Under the constraints of socialist realism, Ligeti embarked on a compositional career divided between acceptable works and more dissonant compositions “for the desk drawer.” During the 1956 Hungarian revolution Ligeti escaped to Vienna, and in 1957 worked at the electronic studio of West German radio in Cologne. His early Orchestral Works Apparitions (1958–1959) and Atmosphères(1961) cemented Ligeti’s reputation with the European avant-garde. Rejecting the dogmatism of the Darmstadt school, Ligeti embraced influences from early music, art, literature, science, and folk music, producing complex but often remarkably accessible works known for their eccentric humor and dark wit.
In the 1970s Ligeti continued to refine and expand his style, producing everything from intimate solo works for harpsichord to the suitably grand opera Le Grand Macabre (1974–1977, revised in 1996). His music from the 1980s onward incorporated influences from African and other non-Western music, the canonic music of Conlon Nancarrow, and fractal geometry, but remained rooted in his native language and conservatory training. The championing of his music by leading performers, and numerous awards that followed his 70th birthday in 1993 contributed to the growing influence of Ligeti’s music in the last decades of the 20th century, by which time his students had established careers on several continents.
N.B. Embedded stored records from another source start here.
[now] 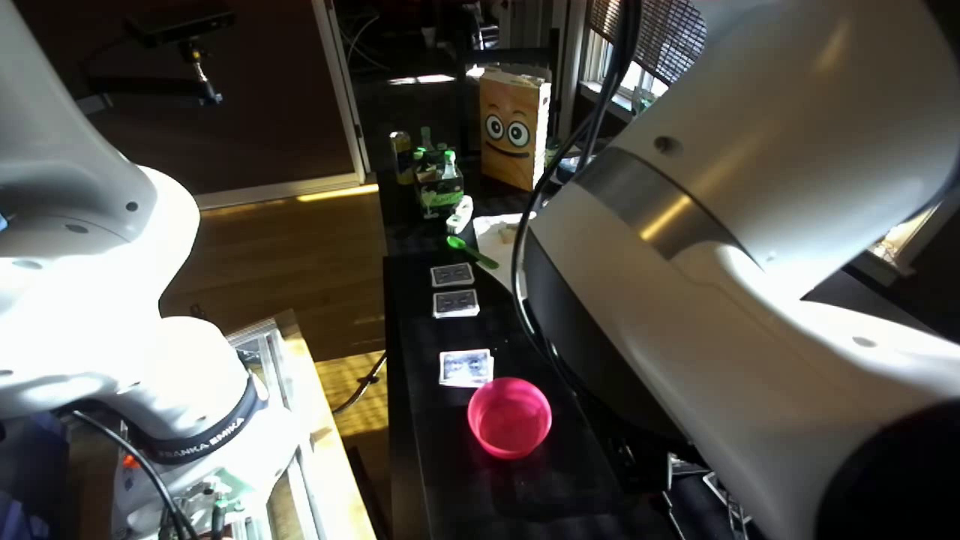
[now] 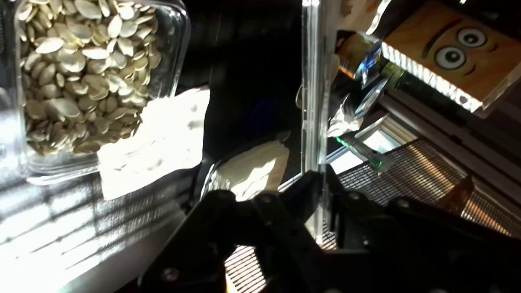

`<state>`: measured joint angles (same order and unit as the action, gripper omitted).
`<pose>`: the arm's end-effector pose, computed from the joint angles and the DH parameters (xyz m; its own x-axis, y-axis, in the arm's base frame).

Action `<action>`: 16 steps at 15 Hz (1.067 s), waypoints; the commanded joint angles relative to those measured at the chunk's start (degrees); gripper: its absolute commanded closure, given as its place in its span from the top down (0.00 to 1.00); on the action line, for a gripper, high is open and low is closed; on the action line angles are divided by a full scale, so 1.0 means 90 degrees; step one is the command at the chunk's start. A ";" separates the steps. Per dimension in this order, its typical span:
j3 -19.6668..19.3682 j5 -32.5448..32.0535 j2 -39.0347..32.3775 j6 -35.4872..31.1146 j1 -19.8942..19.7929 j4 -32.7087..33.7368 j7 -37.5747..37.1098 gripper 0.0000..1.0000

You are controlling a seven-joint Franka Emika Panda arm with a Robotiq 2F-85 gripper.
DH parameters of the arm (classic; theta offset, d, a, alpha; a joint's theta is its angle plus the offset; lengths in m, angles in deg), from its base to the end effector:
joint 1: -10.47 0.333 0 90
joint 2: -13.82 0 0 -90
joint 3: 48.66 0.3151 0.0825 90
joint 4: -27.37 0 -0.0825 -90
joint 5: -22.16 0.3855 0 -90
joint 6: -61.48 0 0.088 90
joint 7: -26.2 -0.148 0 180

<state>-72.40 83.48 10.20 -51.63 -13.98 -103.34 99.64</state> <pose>0.4002 -0.3144 0.3003 0.8188 -0.3543 0.4517 0.0306 -0.7588 -0.6506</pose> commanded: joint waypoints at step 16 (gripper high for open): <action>0.1139 -0.1314 -0.1013 -0.1786 0.1108 0.0110 -0.2474 0.02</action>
<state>-63.39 73.49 4.48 -63.46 -5.03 -104.64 81.65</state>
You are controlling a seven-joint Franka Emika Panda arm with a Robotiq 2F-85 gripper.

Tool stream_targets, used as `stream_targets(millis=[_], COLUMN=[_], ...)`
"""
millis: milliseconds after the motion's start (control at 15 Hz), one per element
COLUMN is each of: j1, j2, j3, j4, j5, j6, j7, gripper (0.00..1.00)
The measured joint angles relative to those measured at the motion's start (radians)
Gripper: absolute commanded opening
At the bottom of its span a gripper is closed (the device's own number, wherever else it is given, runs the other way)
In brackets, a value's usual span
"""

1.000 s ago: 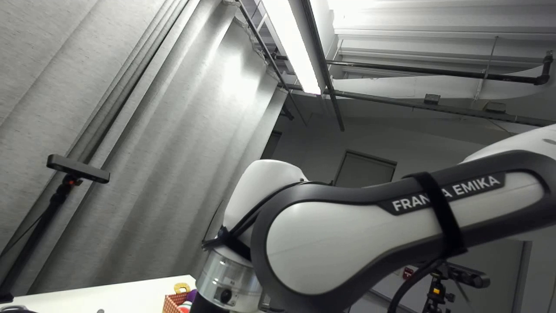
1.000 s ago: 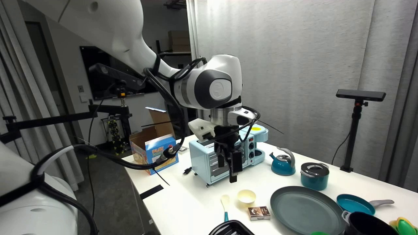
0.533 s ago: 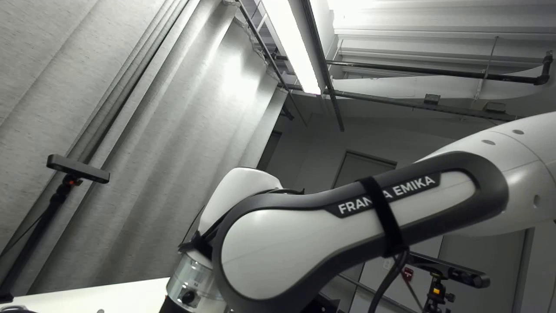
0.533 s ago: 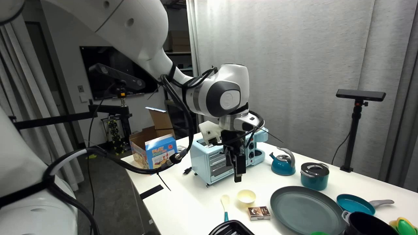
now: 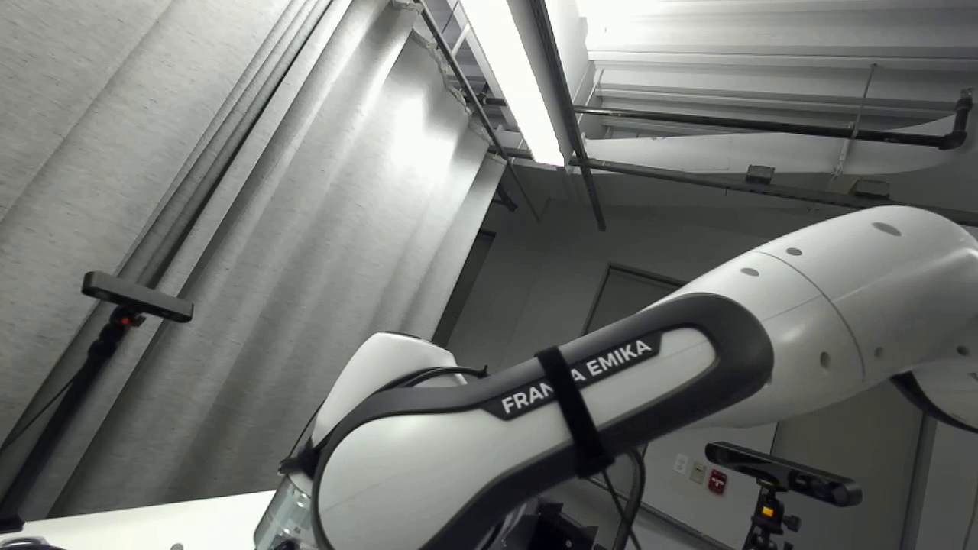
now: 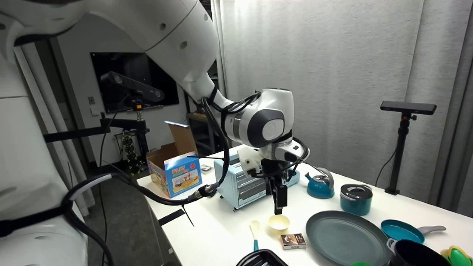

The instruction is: Put the box inside the small bowl

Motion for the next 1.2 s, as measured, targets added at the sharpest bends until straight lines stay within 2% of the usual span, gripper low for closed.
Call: stream_targets(millis=[533, 1200], j1=[0.003, 0.043], j2=[0.11, 0.202], j3=[-0.03, -0.069], j4=[0.045, 0.062], j5=[0.0, 0.0], j6=[0.073, 0.148], j7=[0.003, 0.016], gripper=[1.0, 1.0])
Ligeti’s music is widely lauded for uniting intellectual sophistication with a respect for the sensual attributes of his materials, a perception supported by Interviews and theoretical writings that span his career. The publication of György Ligeti: Eine Monographie (Mainz, Germany: Schott, 1971) and Das musikalische Material und seine Behandlung in den Werken “Apparitions,” “Atmosphères” und “Requiem” von György Ligeti (Regensburg, Germany: G. Bosse, 1969) presaged an intense scholarly interest in Ligeti’s works which only intensified as his oeuvre expanded and he embraced new compositional challenges. Much of the scholarship on Ligeti thus revolves around the categories of musical technique and influences, not surprisingly given the composer’s focus in his own theoretical writings and lectures.